INFORMATION Start Marker

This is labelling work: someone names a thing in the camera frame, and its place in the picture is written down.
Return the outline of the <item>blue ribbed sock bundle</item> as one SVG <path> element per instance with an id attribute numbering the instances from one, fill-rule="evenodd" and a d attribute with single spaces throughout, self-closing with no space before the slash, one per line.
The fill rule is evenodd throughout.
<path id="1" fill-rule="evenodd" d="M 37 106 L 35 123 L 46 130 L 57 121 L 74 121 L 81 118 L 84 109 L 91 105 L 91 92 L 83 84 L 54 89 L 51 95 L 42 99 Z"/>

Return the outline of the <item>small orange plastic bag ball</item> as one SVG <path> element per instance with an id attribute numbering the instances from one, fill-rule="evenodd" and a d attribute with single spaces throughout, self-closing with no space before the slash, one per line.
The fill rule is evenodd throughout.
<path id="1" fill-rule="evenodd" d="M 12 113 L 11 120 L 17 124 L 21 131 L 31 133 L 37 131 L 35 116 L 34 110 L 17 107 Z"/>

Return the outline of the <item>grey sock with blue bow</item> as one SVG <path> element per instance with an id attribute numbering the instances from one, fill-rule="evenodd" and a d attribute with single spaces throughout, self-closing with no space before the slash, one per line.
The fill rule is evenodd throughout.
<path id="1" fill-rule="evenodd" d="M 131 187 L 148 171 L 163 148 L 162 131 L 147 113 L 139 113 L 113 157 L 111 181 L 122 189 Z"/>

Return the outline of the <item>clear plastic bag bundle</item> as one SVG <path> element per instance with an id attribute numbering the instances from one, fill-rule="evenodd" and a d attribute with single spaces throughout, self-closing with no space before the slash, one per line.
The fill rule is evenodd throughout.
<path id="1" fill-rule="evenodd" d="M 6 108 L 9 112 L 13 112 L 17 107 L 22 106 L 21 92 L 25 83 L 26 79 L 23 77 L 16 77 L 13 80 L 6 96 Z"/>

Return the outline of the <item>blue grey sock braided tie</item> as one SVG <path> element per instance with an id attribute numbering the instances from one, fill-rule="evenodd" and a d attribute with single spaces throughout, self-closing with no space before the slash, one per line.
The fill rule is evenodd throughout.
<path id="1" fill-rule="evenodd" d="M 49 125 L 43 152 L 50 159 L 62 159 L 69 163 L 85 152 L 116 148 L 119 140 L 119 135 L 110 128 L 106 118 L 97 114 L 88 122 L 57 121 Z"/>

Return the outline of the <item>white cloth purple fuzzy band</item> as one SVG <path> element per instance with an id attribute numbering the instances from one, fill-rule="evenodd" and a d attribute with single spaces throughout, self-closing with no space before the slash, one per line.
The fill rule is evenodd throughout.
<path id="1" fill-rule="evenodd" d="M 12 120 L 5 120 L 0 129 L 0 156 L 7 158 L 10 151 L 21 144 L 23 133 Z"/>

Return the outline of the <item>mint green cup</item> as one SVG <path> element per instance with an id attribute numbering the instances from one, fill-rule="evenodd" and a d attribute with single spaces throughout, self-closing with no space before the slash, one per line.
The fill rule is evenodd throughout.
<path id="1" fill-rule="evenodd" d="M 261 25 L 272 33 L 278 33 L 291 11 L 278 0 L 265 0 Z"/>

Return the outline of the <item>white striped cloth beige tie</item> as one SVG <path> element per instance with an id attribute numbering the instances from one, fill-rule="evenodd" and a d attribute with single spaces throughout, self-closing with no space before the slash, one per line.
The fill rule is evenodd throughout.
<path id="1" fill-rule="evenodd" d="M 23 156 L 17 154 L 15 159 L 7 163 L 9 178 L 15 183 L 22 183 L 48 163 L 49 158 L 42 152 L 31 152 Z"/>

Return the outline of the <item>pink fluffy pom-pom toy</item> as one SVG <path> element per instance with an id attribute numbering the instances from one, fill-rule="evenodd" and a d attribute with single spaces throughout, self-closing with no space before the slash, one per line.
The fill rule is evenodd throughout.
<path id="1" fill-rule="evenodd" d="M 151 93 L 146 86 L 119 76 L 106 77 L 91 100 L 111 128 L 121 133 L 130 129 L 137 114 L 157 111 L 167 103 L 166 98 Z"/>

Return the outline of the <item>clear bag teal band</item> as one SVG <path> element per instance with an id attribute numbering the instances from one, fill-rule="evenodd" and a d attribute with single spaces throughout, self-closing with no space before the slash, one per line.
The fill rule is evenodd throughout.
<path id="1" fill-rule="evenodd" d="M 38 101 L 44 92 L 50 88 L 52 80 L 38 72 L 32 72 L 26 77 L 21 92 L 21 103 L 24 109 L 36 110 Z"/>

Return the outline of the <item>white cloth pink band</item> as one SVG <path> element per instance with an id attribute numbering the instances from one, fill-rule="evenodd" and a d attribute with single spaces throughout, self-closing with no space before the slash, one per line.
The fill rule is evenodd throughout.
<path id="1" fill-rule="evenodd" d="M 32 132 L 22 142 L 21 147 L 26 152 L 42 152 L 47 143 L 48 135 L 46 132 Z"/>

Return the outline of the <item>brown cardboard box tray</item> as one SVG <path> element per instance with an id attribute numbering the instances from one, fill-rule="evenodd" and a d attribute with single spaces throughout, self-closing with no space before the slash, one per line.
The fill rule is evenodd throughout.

INFORMATION End Marker

_WORK ORDER:_ Retrieve every line above holding the word "blue".

_SOLUTION:_
Return the outline of the <item>blue ribbed sock bundle</item> as one SVG <path> element per instance with an id attribute numbering the instances from one, fill-rule="evenodd" and a d attribute with single spaces throughout, self-closing with no space before the slash, one per line.
Return the outline of the <item>grey sock with blue bow</item> as one SVG <path> element per instance with an id attribute numbering the instances from one, fill-rule="evenodd" and a d attribute with single spaces throughout, self-closing with no space before the slash, one per line.
Return the outline of the <item>blue grey sock braided tie</item> as one SVG <path> element per instance with an id attribute numbering the instances from one, fill-rule="evenodd" and a d attribute with single spaces throughout, self-closing with no space before the slash, one per line.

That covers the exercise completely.